In the run-up to the 1979 general election, the Labour prime minister James Callaghan is said to have observed that every so often in politics a sea-change comes along when nothing you do or say can affect the decision the public has already made, and that this was one of those times. He then went on to demonstrate how perceptive a politician he was by losing.
Turning points can sometimes involve a curious mix of the momentous and the mundane. In the years leading up to 1997, regardless of how much Tony Blair dazzled with his pledges, all many voters could think about were the words “Black Wednesday” and “Brown Envelopes”. So, out the Tories went and a new day dawned, did it not?
It’s as if, as a country, we need to hold on to a few solid, commonly remembered events to help take us over these larger and often emotional inflection points. We know Rishi Sunak’s goose is cooked, but underneath the huge cost-of-living crisis and universal mortgage hell, we’ll take to the voting booth those little moments that seemed to define for us a party out of touch.
There’s Jacob Rees-Mogg lying horizontal on his Commons bench like he’s trying to avoid being picked for games; Sunak at a Sainsbury’s petrol station looking awkwardly at his contactless payment card like it was a mouldy pasty about to leak over his trousers; Liz Truss staring at the press pack like she’d just materialised from the 16th century and didn’t know what all these strange new people with wires were doing in her room. And there’s Boris Johnson tackling the Covid pandemic while wearing a party hat. Once it’s in our heads, it can’t be dislodged.

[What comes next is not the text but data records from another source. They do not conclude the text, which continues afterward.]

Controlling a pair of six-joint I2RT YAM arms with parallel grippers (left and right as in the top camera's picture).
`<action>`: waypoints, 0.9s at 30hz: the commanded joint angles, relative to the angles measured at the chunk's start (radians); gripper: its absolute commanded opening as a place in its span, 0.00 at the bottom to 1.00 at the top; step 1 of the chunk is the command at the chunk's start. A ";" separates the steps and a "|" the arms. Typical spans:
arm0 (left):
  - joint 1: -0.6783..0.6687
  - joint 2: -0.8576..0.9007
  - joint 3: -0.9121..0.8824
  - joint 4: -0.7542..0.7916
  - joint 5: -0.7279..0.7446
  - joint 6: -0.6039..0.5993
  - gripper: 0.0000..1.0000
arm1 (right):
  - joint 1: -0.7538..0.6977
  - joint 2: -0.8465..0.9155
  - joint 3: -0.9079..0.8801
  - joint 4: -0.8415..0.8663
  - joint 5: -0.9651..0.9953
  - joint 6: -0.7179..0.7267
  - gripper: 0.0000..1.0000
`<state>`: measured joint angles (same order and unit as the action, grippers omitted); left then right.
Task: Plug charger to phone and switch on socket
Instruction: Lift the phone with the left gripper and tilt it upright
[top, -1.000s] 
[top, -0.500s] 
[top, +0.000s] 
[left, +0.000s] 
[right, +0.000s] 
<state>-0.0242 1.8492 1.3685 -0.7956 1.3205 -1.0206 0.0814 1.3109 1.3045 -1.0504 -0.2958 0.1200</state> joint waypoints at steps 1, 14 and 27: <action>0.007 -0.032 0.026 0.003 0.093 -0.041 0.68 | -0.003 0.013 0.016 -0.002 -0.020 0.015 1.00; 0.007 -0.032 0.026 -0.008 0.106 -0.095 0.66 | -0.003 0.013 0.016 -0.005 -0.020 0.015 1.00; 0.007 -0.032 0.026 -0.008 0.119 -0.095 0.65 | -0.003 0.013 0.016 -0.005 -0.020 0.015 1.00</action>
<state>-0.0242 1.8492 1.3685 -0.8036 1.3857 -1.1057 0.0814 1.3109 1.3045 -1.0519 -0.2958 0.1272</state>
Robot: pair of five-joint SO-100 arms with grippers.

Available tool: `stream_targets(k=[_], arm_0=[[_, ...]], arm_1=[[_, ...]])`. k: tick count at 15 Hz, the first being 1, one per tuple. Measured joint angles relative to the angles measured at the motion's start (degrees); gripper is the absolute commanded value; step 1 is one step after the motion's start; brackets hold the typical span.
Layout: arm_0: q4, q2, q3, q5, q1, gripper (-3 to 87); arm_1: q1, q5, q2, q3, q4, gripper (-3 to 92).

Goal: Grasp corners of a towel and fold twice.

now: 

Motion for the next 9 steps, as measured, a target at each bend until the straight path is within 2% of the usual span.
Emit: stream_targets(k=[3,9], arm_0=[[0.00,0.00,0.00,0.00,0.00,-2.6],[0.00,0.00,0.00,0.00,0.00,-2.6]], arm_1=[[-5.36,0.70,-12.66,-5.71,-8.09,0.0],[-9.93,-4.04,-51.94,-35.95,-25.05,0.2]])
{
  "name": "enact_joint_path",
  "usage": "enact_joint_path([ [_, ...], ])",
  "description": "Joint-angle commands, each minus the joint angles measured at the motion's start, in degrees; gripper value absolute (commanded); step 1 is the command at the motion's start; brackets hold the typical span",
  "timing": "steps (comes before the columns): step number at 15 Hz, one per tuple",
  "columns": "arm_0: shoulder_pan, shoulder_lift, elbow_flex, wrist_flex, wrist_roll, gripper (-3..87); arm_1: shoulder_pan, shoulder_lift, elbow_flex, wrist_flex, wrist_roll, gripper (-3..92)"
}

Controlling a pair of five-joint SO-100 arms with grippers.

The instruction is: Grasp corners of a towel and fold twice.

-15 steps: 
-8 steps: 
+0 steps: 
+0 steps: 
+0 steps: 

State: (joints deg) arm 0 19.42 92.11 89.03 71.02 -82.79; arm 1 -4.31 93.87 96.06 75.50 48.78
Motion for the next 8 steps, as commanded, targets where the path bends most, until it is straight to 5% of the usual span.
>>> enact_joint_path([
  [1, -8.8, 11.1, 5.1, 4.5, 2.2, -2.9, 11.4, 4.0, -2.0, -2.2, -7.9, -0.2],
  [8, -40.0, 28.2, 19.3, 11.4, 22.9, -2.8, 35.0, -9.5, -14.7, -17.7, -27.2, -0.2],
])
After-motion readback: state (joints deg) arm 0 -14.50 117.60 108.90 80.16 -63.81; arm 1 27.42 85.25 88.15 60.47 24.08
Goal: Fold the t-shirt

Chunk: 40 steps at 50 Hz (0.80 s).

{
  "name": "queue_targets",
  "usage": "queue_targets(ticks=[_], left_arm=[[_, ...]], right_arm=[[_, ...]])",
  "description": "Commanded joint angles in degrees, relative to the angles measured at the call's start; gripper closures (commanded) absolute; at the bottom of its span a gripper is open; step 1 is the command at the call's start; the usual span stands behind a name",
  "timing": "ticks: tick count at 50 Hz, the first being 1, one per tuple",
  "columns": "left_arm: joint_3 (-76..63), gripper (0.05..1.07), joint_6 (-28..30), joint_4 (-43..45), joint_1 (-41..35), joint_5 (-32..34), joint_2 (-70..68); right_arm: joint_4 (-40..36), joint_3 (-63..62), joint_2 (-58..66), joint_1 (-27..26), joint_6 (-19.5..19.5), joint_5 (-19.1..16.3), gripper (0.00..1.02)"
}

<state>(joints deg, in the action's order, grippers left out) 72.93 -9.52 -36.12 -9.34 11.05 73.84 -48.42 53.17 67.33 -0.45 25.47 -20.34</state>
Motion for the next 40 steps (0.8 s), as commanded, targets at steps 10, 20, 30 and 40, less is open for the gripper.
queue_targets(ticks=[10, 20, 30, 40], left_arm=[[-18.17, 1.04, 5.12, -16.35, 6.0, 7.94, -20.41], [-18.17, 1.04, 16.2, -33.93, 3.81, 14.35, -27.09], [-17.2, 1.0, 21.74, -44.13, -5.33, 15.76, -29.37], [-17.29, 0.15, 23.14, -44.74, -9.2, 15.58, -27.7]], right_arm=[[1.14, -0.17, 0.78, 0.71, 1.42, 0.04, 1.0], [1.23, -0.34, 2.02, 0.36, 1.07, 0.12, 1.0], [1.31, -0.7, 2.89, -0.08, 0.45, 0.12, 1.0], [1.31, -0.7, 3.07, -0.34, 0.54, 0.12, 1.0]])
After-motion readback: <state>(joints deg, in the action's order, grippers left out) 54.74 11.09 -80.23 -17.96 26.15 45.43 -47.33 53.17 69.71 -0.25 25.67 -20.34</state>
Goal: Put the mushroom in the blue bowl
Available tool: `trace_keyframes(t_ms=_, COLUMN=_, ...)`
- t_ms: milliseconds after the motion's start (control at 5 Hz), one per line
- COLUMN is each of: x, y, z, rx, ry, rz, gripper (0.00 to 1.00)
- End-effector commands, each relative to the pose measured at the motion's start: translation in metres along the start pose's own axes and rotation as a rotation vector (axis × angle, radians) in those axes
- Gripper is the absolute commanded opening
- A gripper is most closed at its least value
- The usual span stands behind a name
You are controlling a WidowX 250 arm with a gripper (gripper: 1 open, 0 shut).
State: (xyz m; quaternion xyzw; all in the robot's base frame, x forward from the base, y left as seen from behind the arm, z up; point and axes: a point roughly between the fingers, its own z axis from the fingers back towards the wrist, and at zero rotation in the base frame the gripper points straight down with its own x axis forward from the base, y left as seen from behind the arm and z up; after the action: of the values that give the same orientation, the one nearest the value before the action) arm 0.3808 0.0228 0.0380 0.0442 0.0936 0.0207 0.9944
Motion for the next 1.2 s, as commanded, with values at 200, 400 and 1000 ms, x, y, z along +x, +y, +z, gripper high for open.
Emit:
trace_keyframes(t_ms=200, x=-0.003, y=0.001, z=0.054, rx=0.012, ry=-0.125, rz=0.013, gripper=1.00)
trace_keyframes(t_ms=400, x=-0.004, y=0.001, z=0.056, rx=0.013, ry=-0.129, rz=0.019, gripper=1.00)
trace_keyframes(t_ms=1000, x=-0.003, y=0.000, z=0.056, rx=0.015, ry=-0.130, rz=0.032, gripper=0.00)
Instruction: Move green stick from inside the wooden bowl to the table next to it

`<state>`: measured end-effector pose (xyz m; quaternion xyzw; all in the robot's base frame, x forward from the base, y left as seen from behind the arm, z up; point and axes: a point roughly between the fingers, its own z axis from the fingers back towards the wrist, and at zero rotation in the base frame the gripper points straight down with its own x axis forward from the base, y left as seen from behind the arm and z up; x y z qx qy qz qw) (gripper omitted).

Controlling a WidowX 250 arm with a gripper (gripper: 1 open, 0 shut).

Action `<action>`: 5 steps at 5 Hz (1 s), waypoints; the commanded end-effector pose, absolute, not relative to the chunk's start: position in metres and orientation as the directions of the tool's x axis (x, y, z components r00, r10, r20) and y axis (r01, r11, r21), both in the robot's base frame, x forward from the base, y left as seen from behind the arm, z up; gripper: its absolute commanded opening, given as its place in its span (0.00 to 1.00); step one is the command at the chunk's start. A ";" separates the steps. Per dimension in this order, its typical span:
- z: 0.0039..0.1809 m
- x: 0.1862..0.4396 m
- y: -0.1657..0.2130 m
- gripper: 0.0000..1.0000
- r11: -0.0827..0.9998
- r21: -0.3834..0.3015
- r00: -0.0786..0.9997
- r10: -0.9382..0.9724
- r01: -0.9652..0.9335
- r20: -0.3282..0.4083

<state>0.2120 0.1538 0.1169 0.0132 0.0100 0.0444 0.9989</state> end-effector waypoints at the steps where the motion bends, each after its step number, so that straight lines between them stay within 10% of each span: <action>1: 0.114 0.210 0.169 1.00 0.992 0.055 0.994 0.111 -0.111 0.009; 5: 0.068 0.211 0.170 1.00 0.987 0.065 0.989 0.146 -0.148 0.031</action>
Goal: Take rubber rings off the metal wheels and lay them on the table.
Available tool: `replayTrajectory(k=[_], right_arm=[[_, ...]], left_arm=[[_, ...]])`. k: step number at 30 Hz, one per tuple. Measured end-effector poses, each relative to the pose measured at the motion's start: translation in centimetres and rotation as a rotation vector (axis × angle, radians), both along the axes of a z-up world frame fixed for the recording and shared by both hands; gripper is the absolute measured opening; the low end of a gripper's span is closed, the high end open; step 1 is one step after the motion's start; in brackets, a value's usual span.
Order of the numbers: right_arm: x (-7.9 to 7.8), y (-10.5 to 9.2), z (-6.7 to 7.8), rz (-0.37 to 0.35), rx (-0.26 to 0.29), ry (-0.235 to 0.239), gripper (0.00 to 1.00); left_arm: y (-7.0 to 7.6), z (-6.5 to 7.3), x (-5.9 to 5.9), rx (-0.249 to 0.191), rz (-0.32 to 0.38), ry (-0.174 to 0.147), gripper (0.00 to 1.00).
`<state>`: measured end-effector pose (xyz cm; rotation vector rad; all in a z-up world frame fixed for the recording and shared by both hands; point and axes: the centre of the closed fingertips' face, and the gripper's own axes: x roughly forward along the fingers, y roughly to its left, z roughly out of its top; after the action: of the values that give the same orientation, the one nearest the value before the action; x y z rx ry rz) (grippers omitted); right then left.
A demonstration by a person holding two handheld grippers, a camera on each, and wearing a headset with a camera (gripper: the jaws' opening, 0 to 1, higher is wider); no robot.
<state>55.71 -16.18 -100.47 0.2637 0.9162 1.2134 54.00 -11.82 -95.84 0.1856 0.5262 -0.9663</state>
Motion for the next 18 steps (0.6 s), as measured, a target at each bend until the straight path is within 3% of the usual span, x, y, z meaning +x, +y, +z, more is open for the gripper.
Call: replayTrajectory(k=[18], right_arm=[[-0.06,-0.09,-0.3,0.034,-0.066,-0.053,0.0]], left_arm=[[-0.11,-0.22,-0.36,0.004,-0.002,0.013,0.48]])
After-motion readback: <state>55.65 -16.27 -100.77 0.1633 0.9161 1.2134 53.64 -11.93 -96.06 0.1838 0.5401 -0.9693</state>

I’m writing this before they start shutting ticket offices at train stations. Once that happens, I urge Tory MPs not only to step down, but to leave the country. Imagine shire passengers unable to get on a train, or jumping on one and getting fined for not having a ticket, or giving up and going back home with the networks’ weasel words about “enhancing the customer experience” howling inside their heads like the turbocharged merde-talk it is. It’s no understatement to say that quite a few of those voters will turn highly rabid.
The point I felt Sunak’s fate was sealed was early in June this year, on an episode of Channel 4’s Gogglebox, when one of the regulars, Izzi, summed up everything by saying, “They’ve been in too long and everything’s gone to shit.” Ten words from Izzi, clinically capturing the public mood. There’s no going back from that. If that was all Labour put on its posters, the party would still win.
[See also: Labour is an ultra-low ambition zone]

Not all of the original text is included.